Ms Smith said: “Despite having obtained substantial sums of money, he then decided to say Morgan Travis had been arrested for money laundering and requested money in the guise of Sergeant James Wayne who said he was a friend of Travis.”
She then sent him a further £211,980 in order to secure the release of Travis.
Ms Smith added: “The content of the messages were clearly designed to play on the emotional feelings she had for Morgan Travis.”
The fraud was ended when the bank of Mrs Jorgensen stopped two further money transfers of £40,000 and £150,000 getting through to Olasemo and contacted Police.
Despite discovering Morgan Travis was a liar, she continued an online relationship with him after telling her he had committed the fraud because he had borrowed money from Nigerian militants and now owed them money under pain of death.
Ms Smith said: “Unfortunately she still felt an attachment to the defendant and stayed in contact for some time and sent him more money until a lady claiming to be the Danish wife of Olasemo contacted her.
“As a result of that, she contacted Police and he was arrested at his home in Cardiff.”
Olasemo, living in Cardiff on a student visa at the time of the frauds, was arrested January 2015 at his home and when Police searched his computer, found “conversations with numerous other women as Travis.”
They also found several false Nigerian passports and driving licenses.
One of the other victims was Danish woman, Joanna Kosz-Strusiewiczqho, who had been divorced for 10 years.
She was fed the same lies on Match.com about a soldier this time called Michael Travis and they became ‘engaged’ online before she sent him £1,100.
When Police contacted her about the fraud, she said she felt ‘upset and angry at herself that someone had managed to play on her emotions.’
Mrs Jorgensen said she had been ‘brainwashed.’
In a victim impact statement read to the court, she said: “I really liked the contact with Travis. He was extremely interested in getting to know me.

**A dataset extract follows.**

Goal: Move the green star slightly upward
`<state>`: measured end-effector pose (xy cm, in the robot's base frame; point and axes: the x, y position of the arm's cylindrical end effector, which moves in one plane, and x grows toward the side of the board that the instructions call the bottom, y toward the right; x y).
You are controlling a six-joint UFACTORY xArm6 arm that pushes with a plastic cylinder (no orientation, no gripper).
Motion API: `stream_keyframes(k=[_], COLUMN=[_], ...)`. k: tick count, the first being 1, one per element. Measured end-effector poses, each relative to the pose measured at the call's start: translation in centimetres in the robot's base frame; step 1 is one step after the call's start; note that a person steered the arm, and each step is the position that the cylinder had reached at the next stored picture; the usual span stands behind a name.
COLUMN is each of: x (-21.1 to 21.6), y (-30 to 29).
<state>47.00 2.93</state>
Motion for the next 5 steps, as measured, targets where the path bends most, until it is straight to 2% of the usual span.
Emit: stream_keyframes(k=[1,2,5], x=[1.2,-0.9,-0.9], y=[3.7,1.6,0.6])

“When I found out, I was terribly ashamed of being so naive and having believed his lies.”
The court heard how Police searched Olasemo’s computer and on his laptop they found documents about how to speak to women to gain their confidence.
Olasemo pleaded guilty to 12 counts of fraud between December 2012 and October 2014.
He admitted four counts of fraud, four counts of possession of false identity documents, three counts of possession for use in fraud and one count of acquiring criminal property.
Judge Eleri Rees jailed him for four and a half years.
She told him he had created a ‘tissue of lies’ to convince the women to pay him substantial sums of money.
She said: “This was a sophisticated, sustained and planned conduct against ladies who became vulnerable in their dealings with you.
“I am told it is probable you will be deported at the end of your sentence.”
Detective Sergeant Jamie Holcombe, from the South Wales Police Economic Crime Unit, said: “This case is an example of how an individual can sit in front of a computer and destroy another person’s life.
“Olasemo took advantage of his victims’ vulnerabilities and showed no compassion for their significant losses.”
The money he gained will now be pursued under the Proceeds of Crime Act.